Wasting no more time with words, the three McEntire operatives stepped out of the train, leaving the unconscious Kwon amidst the corpses of his fallen men.

Leaving him alive would prove to be a costly mistake.

 

 

Epilogue

 

 

Pace had grown accustomed to the pain and the cold, having resigned himself to the limitations caused by his injuries. He was unable to see how extensive they were on his legs due to the heavy bandaging but he'd moved the bandage on his hand regularly to check how the deep gash was healing.

When he had finally come to and found Shilan missing, along with his phone and Webley, his initial burst of anger had quickly subsided. If she had wanted him dead, there was no need for her to treat his wounds, which she had clearly done very well. He had also awoken, still wrapped under a foil blanket which was still keeping the worst of the cold at bay, three days later.

Three days. Three long, miserable days where he had been unable to do anything but eat some of the biscuits and sip water. With his snowsuit gone, all he had to ward off the chill was his tee-shirt, which Shilan had torn at the shoulder, jeans and snow boots. The foil blanket was his lifeline, in the same way that his survival suit had been in his last adventure, seemingly an age ago. The snow looked the same but he would have given anything to trade where he now was for the danger he and Max had faced together in the Antarctic.

In too much pain to try and stand, he had spent the entire time flat on his back, waiting for something to happen. Shilan had made a break for it, that was clear. What he didn't know was whether she had evaded the hungry Yeti and managed to hide somewhere safe, where the satellite phone could get a signal out. If she had, then help might already be on the way. If she was dead, nobody would ever know where he was and he would eventually die, alone in the dark, from exposure and dehydration.

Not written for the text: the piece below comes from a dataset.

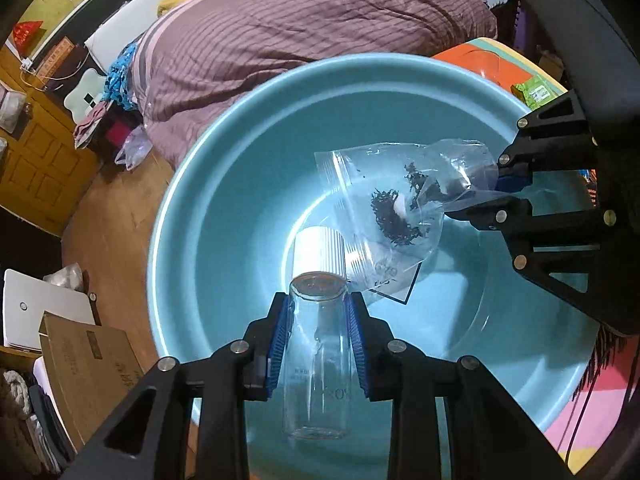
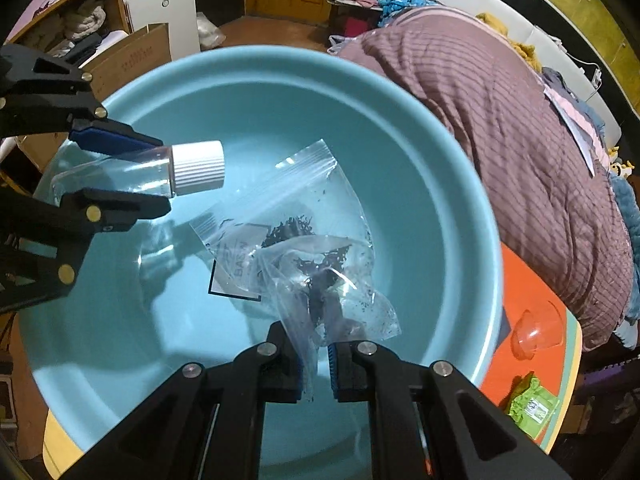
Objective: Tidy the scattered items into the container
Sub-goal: 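Carry the zip bag with the right tool while the left tool carries the bottle over the blue basin, then open the right gripper over the basin while the left gripper releases the bottle into it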
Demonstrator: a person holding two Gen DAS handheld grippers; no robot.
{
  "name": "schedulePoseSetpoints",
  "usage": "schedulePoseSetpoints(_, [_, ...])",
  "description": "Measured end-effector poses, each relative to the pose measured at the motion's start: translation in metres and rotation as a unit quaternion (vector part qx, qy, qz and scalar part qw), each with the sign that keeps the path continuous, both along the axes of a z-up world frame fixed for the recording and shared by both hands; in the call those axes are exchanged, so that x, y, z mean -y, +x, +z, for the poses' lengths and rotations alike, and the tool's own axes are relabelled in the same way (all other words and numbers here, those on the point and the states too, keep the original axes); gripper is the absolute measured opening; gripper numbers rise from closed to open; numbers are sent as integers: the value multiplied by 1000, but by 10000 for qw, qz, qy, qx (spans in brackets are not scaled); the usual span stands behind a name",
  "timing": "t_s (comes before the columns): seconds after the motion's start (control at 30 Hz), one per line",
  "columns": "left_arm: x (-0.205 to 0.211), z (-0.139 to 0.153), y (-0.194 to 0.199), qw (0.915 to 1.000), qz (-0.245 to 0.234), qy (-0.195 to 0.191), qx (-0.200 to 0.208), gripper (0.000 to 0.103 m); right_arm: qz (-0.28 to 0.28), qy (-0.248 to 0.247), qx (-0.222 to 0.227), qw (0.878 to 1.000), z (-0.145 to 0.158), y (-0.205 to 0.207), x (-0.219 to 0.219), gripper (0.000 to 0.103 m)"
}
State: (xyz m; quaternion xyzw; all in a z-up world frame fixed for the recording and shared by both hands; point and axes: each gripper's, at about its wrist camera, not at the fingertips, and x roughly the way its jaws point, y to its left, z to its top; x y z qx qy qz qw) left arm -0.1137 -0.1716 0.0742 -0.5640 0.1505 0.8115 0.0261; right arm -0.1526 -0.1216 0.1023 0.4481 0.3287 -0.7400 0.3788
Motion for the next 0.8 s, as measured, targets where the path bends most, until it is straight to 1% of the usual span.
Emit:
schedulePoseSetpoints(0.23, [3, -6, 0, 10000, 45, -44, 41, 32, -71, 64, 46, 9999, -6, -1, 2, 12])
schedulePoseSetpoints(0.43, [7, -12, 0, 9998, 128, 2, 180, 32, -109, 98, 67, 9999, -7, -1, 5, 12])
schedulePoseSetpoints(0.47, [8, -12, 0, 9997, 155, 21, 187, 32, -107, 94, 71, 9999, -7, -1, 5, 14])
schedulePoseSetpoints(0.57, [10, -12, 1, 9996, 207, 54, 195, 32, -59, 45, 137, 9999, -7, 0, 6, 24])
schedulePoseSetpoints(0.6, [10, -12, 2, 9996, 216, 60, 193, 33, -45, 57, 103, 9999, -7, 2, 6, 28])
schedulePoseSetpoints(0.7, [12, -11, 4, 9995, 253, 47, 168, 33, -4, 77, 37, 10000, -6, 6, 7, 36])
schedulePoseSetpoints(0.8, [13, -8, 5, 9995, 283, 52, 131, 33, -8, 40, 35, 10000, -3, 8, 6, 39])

Several times during those three days, he had heard the distant sounds of the creatures prowling around the area, barking and snarling at each other. A couple of times, the sounds had drawn very close to him but they had never caught his scent or stopped to check out his rusting rooftop.

Just after midnight on the third day, Pace was roused from a fitful sleep by a scratching noise directly above his head. His eyes were so adapted to the darkness that he could easily see the underside of the corrugated iron flexing, as something began digging in one corner. Unarmed and still virtually immobilised from his leg wounds, it was all he could do to hold his breath and try to steady his nerves. He knew he could struggle into the side passage if a Yeti pulled up his roof. It was too long for even one of their arms to reach in and grab him.

Heart pounding beneath his ribcage, he clenched his fists and waited, preparing to roll himself over to the trap door.

Suddenly, the corner of the roof lifted up about a foot and then closed down fast, just after a female figure slipped down inside the hut with him. She landed softly on her feet, kneeling immediately and feeling around with her hands; her eyes blinded by the thick darkness beneath the roof.

As her hands wandered clumsily into his lap, she froze, feeling her way up his chest, registering its movement at the same moment he spoke to her.

'You took your time,' he moaned. 'I've only had the odd worm for company and they're lousy conversationalists, believe me.'

'You're alive!'

'You sound surprised.'

'I am,' she admitted, struggling to keep the joy out of her tone. 'You lost one hell of a lot of blood.'

'You did a great job patching me up,' he laughed. 'Remind me to recommend you.'

Shilan had completely forgotten that she was wearing the head torch when she'd headed off days earlier. It was only much later, way down the trail, she realised that she had both their light sources; she was carrying the Mauser too. There was no way she could go back and had just reasoned that he would probably be dead within six hours so wouldn't need a light source anyway.

Clicking on the head torch but warning him in advance to close his eyes to avoid hurting them, she grew serious as her bedside manner came to the fore. First, she checked his hand, which looked like it was healing well. Carefully unwrapping his leg bandages, the first thing that hit her was the foul scent of infection.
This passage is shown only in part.